Weirdly, it was argued by the judges that the CFS was “not requesting that the government support or enable their expressive activity.” It is true that the organization was not seeking funding for its political advertising, but it was requesting a venue be provided for political advocacy in a space that was not previously used for such.

A ruling that brought universities under constitutional control, as public institutions are in the United States, could impose costs on schools by requiring them to fund student groups seeking to use “an existing platform” to air their views.

There are broader implications. Would a university find itself in court because a professor neglected to teach all sides, no matter how discredited or scientifically spurious, of a debate? Would a professor dismissed for teaching irrelevant material to students find a remedy in the Charter?  Would entrance requirements for students have to be lowered because existing standards unfairly discriminate? Who would pay for the extra classroom space? To be sure, it is not being suggested by Dixon that universities lose their autonomy in all respects, but if these institutions are brought under Charter scrutiny, where do spurious claims to new “rights” stop?

Submitting universities to the Charter wouldn’t protect students’ right to expression so much as it would unduly interfere with an institution’s ability to conduct itself as a university. The classroom is not a soapbox, and the Charter shouldn’t be used to turn it into one.


Lets turn universities into street corners

  1. Carson, nothing is “immune from the Charter,” and certainly not a university.

    The Constitution, of which the Charter is a part, is the supreme law of Canada. All other laws in Canada are subordinate to it. The question of whether different aspects of a university are regulated by the Charter is only a question of degree.
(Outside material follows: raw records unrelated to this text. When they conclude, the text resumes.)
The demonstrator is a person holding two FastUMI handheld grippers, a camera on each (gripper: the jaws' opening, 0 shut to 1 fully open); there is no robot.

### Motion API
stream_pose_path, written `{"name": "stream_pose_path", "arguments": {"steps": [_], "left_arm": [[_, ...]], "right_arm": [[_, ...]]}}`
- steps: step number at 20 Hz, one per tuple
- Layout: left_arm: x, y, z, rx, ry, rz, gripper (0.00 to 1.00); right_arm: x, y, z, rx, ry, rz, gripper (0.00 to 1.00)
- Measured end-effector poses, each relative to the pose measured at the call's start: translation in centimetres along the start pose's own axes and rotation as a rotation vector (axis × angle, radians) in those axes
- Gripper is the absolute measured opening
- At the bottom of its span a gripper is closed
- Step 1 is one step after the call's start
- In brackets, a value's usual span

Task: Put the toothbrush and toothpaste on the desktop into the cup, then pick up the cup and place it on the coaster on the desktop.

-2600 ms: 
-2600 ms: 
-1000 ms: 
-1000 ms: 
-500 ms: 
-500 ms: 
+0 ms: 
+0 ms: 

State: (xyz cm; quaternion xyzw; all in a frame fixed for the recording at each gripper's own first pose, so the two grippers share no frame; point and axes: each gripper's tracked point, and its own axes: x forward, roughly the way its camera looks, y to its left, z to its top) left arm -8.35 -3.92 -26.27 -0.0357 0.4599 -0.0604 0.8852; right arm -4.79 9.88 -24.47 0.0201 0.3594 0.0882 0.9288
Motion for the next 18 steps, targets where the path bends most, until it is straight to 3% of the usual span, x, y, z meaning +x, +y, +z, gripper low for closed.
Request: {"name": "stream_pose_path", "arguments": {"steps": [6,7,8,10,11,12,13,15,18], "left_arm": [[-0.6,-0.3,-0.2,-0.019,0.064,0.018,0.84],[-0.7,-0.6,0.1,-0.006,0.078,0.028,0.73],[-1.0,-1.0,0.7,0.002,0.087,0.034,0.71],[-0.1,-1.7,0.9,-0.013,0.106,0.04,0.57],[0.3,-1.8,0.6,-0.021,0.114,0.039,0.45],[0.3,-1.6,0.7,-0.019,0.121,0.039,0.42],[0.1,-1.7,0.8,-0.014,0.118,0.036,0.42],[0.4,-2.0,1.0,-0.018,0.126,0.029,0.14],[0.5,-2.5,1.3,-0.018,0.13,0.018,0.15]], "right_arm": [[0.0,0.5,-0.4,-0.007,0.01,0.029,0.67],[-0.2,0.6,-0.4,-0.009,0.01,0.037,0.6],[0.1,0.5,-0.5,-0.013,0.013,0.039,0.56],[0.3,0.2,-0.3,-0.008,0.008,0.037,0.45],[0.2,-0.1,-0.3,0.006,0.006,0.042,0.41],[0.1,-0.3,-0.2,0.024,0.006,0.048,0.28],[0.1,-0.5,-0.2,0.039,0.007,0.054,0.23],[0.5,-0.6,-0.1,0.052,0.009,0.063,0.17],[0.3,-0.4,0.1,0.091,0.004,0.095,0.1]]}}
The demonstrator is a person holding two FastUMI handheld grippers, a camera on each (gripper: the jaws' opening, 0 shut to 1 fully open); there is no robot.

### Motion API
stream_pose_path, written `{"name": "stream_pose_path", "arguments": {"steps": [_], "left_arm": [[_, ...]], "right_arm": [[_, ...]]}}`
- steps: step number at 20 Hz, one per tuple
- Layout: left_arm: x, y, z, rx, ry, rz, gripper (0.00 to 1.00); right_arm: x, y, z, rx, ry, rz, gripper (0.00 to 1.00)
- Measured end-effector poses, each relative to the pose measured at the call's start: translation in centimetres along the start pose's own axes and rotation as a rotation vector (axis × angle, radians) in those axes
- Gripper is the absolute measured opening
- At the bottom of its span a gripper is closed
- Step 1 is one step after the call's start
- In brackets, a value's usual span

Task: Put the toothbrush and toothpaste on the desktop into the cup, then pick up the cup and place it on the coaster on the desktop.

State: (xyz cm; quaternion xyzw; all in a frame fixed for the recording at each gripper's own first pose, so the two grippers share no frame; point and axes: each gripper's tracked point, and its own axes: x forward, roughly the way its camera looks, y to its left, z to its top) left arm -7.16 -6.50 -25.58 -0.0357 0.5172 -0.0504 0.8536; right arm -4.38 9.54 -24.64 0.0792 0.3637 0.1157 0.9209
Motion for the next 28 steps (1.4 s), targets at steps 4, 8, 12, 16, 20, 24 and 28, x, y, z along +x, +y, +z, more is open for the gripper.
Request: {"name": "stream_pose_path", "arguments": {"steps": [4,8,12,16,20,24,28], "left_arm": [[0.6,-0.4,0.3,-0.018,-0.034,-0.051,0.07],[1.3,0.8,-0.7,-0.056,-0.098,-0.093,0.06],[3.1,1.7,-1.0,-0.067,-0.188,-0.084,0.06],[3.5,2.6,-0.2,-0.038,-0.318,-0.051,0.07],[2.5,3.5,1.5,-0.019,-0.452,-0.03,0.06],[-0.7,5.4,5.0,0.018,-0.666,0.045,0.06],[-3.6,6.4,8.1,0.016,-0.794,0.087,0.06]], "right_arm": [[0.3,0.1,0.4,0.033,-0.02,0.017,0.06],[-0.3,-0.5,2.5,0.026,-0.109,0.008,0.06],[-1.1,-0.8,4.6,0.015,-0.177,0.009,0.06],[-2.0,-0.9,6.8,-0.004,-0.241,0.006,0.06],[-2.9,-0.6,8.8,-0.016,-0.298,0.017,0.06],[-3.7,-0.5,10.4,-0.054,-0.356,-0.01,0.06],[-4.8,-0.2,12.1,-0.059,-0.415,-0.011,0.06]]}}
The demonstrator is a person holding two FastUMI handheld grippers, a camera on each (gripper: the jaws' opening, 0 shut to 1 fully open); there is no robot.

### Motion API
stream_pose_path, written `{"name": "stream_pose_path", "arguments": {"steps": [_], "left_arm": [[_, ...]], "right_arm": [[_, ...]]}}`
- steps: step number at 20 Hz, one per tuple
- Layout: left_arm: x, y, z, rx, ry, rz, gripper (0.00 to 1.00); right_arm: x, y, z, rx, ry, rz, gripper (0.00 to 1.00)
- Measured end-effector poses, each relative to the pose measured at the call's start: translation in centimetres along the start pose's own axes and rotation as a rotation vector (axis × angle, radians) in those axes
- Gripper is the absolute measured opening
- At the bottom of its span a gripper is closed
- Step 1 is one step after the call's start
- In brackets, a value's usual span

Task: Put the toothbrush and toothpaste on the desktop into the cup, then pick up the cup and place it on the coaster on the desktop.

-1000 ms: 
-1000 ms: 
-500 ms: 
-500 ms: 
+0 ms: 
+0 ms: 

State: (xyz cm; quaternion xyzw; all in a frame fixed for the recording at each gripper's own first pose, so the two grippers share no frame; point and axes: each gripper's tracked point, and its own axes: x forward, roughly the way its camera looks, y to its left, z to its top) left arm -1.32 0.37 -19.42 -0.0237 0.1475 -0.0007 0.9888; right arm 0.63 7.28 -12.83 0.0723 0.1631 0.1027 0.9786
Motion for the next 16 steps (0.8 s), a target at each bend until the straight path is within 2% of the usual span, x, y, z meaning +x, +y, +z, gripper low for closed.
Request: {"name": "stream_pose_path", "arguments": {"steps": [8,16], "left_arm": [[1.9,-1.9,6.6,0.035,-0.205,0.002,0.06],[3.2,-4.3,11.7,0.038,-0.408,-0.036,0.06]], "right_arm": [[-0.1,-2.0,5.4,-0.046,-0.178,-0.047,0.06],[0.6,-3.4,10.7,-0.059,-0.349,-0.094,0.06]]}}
    The Charter applies directly to the actions of government. It applies indirectly to the rest of us “civilians” and our institutions in that the laws that govern our conduct (which were acts of government) are all governed by the Charter. In other words, the B.C. University Act is governed by the Charter, so the fact that the BCCLA is filing a case under the BC University Act does not mean that they are somehow escaping Charter scrutinty. It merely means that they are fighting their case at a somewhat lower level on the legal food chain. The court will interpret the University Act in conjunction with the Charter guarantees of freedom of expression, freedom of religion, etc. not independently of them.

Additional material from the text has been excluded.